Время было трудное. Власти беспрестанно менялись, не было воды, продуктов, обесценивались деньги, и мои сбережения быстро растаяли. Как-то тетя узнала, что если мы поедем в Миргород за пшеном, то заработаем и сможем какое-то время прожить. Положение было безвыходное, а мне хотелось закончить учебу в консерватории, и я, недолго думая, согласилась. Мы оделись похуже и поездом отправились в Миргород. Там мы дешево купили у крестьян по пять мешков пшена. Все шло удачно, и мы погрузили наши десять мешков на подводу. Но, приехав на станцию в Миргороде, мы вдруг обнаружили, что потеряли паспорта, и тетин, и мой. Что было делать? В то время белые чинили один еврейский погром за другим, а у нас обеих был южный тип. Отец у меня был русским, а мать полуитальянка (фамилия моего деда была Джиотти), и мы обе походили на евреек. За спекуляцию в сочетании с еврейской наружностью нас могли выбросить с поезда на полном ходу. Как часто бывает в опасные минуты жизни, напряжение и страх заставили работать смекалку. Мы пошли к начальнику станции и рассказали про свою беду. Можете вообразить, с каким недоверием отнесся он к рассказу двух бедно одетых и перемазанных в глине женщин. Он обозвал нас спекулянтками и обещал расстрелять… Тогда, как утопающий за соломинку, я ухватилась за спасительную мысль. Я попросила начальника станции позвонить в Зиновьевск моему дяде Карпенко, который был начальником кавалерийского училища. Еще не вполне доверяя нам, он соединился с Зиновьевском, и тут, к великой моей радости, я услышала в трубке голос самого дяди. Начальник станции и мой дядя были на «ты», они оказались однополчанами. Тут же вместо утерянных паспортов нам были выписаны отличные документы, и вскоре мы со своими мешками очутились в Киеве. На вокзале мы удачно продали пшено, это обеспечило нам возможность просуществовать еще два месяца.
Дома я узнала, что в мое отсутствие по два раза в день приходил Нейгауз. Он негодовал, что я уехала, ему не сказав. Приведя себя в порядок, я пошла к нему на Лютеранскую, 32. Он познакомил меня с П.П. Сувчинским, который собирался за границу и оставлял ему две комнаты. В этой же квартире жила певица Бутомо-Незванова[7]. Это была женщина со всесторонними интересами, она увлекалась стихами, хорошо знала литературу и любила собирать у себя знаменитостей из артистической среды.

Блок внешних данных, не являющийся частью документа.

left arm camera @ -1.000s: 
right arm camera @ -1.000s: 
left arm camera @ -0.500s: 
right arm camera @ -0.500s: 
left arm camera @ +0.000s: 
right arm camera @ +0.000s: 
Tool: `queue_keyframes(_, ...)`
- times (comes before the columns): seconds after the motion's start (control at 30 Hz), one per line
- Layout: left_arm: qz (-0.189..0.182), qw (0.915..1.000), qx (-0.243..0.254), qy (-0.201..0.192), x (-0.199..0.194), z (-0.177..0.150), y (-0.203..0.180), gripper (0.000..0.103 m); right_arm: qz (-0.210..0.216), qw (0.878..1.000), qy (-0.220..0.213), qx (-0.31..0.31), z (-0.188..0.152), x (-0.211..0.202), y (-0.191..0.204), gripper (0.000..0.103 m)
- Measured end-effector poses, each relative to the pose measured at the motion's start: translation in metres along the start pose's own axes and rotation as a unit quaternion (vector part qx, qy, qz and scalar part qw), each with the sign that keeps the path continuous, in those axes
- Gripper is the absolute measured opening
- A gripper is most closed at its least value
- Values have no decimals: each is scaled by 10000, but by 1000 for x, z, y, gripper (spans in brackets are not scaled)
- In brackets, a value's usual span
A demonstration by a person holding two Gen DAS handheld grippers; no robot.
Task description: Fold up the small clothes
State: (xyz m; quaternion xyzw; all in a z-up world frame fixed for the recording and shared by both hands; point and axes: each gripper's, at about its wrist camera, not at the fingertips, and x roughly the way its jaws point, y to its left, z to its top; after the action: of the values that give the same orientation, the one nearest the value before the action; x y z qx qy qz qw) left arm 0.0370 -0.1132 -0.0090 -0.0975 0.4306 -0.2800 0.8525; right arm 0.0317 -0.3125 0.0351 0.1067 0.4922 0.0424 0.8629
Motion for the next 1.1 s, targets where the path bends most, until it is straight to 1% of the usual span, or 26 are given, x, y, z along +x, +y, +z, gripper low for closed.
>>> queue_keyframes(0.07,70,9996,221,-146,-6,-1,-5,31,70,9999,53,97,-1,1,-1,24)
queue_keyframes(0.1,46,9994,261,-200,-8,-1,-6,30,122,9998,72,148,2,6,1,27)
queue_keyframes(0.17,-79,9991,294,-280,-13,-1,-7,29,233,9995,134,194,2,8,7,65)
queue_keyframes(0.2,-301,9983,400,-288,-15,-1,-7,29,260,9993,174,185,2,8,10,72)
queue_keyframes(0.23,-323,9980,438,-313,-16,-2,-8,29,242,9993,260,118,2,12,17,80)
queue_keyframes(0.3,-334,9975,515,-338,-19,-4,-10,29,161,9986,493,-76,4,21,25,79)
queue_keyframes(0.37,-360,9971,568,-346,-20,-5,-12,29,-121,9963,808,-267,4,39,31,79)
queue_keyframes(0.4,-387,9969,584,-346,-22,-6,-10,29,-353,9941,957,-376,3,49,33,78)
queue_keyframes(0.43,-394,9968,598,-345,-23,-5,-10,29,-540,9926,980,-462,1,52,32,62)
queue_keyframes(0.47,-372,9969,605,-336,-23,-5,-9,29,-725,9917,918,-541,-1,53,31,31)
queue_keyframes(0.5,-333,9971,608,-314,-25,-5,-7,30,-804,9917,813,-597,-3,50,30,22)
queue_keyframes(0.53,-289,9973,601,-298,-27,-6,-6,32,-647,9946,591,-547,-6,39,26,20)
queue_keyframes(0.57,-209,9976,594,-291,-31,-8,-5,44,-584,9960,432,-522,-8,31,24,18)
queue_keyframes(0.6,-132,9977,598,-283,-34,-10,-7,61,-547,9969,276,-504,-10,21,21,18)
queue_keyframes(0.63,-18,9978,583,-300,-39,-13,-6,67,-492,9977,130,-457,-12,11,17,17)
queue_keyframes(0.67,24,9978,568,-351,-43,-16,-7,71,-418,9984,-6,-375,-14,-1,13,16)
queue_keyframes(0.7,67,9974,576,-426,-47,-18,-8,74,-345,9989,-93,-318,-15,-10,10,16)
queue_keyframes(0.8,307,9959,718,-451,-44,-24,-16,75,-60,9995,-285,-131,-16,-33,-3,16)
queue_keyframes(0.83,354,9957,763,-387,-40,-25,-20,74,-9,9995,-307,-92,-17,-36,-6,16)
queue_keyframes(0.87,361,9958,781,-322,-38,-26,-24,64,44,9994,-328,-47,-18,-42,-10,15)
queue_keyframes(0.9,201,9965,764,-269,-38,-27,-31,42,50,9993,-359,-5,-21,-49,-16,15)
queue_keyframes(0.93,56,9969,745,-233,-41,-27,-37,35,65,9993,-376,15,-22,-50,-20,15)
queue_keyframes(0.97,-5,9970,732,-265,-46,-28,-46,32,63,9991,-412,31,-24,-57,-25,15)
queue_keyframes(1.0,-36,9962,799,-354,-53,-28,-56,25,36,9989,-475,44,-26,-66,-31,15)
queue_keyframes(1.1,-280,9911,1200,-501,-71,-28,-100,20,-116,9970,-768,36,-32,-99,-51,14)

Генрих Густавович и я продолжали бывать друг у друга. При этих встречах мы рисковали головой: в Киеве чуть не ежедневно сменялись власти, и на улицах шла стрельба.

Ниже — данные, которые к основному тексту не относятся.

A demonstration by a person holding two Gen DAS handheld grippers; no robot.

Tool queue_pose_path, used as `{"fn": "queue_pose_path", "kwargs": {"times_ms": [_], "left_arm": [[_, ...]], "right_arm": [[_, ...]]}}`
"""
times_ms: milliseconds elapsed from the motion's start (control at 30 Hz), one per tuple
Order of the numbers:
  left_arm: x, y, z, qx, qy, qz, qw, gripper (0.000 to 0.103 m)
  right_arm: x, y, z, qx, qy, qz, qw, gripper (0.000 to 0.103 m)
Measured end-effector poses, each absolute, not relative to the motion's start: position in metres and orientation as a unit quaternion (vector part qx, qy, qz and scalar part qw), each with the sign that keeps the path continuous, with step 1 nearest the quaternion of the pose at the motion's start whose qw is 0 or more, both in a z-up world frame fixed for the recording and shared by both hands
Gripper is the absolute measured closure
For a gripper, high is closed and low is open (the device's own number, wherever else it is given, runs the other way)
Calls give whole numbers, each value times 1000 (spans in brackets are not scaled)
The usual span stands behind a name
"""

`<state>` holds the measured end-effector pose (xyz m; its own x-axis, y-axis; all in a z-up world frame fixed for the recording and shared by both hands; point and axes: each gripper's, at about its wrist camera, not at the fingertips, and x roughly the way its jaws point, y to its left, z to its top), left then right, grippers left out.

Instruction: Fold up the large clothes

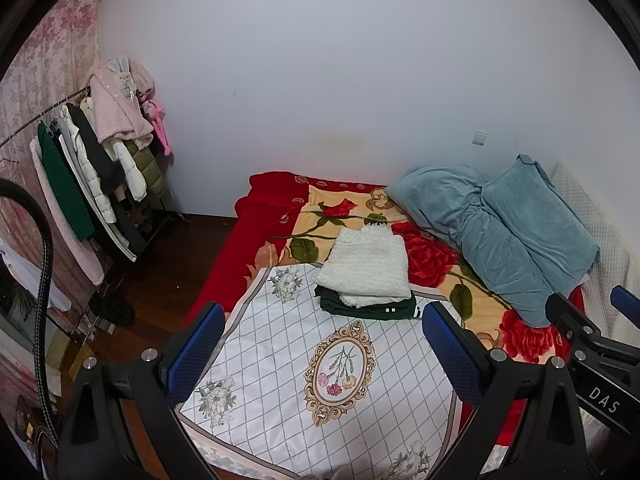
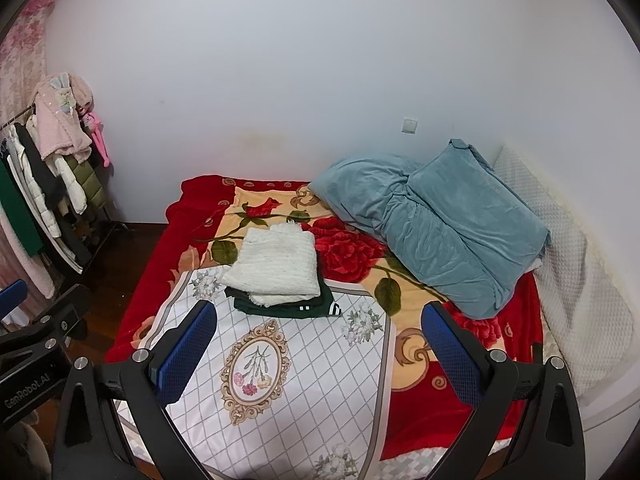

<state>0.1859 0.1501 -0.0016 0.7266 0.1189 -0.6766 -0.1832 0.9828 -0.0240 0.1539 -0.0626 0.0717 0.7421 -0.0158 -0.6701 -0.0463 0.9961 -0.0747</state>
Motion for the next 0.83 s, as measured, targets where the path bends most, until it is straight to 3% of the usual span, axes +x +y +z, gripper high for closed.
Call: {"fn": "queue_pose_path", "kwargs": {"times_ms": [833], "left_arm": [[170, 147, 11, -46, 354, 82, 931, 2]], "right_arm": [[146, -65, 76, -42, 354, 8, 934, 0]]}}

Месяц спустя тетя предложила повторить поездку. Я наотрез отказалась, о чем потом пожалела. Дело в том, что она поехала одна и приехала больная сыпным тифом, а будь я с ней, этого, может быть, и не случилось бы. Дома было холодно и голодно, и, несмотря на помощь Нейгауза, выходить ее не удалось; через неделю она умерла у меня на руках. Вдвоем с Генрихом Густавовичем, в сильнейший мороз, мы свезли ее на подводе на кладбище и похоронили. Вернувшись домой, я померила температуру. Оказалось – тридцать девять и восемь. Нейгауз и я решили, что у меня тоже сыпной тиф. Я умоляла его не приходить, чтобы не заразиться, но он не слушался и самоотверженно ухаживал за мной. Ему даже удалось привести врача, который, к счастью, установил, что у меня не сыпняк, а воспаление почек. В этот же день Нейгауз перевез меня к себе на Лютеранскую и трогательно ходил за мной всю болезнь. Поправившись, я стала все силы отдавать тому, чтобы сохранить в эти трудные времена жизнь и здоровье этого крупного музыканта. Так в болезнях, лишениях и голоде началась наша совместная жизнь. Большое чувство обязывало меня к большим жертвам, и в нем я черпала силы для жестокой жизненной борьбы.